Prompt.
What lines in the material hold the string "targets"? Return every one of them.

Supplied data.

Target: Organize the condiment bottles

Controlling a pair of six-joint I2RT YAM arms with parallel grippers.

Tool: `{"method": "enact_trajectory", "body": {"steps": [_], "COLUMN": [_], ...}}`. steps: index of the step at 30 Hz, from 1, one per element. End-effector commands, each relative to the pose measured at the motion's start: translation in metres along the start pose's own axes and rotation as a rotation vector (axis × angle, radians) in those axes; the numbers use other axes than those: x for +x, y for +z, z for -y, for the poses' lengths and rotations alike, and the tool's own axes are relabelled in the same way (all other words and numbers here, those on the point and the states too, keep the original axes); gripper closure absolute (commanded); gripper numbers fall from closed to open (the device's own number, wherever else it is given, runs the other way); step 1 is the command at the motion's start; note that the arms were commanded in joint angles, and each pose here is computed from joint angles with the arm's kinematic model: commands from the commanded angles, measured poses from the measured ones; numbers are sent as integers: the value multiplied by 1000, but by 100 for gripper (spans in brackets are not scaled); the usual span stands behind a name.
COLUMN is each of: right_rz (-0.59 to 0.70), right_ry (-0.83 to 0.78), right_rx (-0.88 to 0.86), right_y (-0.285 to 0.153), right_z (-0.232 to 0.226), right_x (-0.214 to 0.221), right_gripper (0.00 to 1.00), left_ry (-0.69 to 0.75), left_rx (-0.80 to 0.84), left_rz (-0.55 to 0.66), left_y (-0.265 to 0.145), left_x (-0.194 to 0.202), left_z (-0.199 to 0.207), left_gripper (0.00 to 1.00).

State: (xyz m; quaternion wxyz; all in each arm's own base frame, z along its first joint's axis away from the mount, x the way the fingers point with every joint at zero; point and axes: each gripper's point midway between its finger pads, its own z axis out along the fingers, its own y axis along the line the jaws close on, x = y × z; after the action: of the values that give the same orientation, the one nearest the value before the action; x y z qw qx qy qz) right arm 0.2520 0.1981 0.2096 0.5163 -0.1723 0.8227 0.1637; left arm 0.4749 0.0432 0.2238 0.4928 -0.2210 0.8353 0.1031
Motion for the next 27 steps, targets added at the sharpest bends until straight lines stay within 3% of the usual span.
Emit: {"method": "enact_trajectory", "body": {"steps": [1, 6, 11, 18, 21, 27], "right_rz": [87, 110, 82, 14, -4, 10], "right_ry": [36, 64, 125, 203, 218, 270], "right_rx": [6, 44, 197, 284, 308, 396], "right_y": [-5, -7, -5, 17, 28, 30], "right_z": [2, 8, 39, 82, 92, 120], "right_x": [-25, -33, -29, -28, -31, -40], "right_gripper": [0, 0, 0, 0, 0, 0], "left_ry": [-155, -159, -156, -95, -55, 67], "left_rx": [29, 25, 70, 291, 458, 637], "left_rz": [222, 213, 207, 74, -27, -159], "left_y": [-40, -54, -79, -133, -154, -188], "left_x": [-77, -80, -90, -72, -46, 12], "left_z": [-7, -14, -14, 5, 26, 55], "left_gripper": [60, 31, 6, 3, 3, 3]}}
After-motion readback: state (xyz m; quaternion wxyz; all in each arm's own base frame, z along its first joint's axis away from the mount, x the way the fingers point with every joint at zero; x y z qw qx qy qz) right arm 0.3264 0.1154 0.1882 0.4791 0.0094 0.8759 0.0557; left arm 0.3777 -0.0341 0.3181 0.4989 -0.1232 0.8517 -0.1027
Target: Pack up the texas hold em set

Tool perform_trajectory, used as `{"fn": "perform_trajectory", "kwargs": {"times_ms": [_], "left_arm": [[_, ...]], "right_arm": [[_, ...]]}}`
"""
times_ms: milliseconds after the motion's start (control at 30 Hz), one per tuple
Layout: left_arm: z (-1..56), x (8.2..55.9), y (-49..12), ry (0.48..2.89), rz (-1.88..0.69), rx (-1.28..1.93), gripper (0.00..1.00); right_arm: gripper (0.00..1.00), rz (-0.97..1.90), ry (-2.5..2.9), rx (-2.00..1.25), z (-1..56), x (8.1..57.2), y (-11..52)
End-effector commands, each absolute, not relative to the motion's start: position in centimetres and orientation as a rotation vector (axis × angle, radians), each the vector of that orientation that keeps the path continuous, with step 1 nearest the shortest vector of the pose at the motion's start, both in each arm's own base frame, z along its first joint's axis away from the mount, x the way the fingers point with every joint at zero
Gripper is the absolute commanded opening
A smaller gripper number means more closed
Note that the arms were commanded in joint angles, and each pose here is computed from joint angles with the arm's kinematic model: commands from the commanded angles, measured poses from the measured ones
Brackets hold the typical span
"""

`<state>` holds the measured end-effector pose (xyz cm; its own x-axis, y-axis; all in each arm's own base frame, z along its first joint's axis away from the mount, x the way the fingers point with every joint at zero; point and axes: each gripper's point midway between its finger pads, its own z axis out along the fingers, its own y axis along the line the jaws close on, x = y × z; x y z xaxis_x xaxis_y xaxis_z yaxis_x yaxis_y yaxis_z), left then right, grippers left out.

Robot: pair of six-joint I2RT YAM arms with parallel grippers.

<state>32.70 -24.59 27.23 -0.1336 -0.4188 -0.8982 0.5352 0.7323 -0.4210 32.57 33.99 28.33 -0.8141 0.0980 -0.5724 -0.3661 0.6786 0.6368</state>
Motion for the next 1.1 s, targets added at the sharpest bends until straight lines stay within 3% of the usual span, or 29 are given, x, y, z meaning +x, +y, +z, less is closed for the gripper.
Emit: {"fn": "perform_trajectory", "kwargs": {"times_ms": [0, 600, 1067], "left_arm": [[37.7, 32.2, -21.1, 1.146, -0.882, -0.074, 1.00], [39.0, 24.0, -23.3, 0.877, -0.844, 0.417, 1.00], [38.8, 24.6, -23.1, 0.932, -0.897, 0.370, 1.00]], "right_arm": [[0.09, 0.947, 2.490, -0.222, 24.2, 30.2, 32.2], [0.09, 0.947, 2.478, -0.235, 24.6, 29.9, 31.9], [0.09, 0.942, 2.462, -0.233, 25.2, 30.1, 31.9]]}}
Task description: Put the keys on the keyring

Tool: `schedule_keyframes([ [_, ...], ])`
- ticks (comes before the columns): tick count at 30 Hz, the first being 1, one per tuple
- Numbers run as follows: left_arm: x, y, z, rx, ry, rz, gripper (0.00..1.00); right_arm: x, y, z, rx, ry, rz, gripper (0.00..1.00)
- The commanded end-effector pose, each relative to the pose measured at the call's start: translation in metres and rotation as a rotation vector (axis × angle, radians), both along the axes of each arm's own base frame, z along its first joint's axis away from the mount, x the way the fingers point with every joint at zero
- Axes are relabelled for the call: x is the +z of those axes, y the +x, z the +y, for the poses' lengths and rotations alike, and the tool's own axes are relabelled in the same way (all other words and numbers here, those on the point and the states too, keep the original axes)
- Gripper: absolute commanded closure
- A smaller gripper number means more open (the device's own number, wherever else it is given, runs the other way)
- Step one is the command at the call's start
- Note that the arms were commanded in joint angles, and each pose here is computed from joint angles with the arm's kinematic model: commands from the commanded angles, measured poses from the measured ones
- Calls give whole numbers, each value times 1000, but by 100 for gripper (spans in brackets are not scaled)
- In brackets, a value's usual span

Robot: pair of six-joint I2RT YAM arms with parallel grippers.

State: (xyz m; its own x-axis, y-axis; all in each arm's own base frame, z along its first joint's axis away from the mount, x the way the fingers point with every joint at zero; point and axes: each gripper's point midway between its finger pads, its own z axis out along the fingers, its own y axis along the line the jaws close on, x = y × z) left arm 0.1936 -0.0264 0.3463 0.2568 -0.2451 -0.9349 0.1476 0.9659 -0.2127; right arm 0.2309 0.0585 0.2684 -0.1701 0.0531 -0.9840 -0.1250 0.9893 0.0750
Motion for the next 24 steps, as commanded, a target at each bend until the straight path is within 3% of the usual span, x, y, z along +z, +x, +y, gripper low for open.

Finished task.
Motion for the next 27 steps, targets added at the sharpest bends until straight lines stay within 3% of the usual span.
Motion for the next 1.1 s, targets added at the sharpest bends until straight lines stay within 3% of the usual span, or 29 are given, x, y, z meaning +x, +y, +z, less is closed for the gripper.

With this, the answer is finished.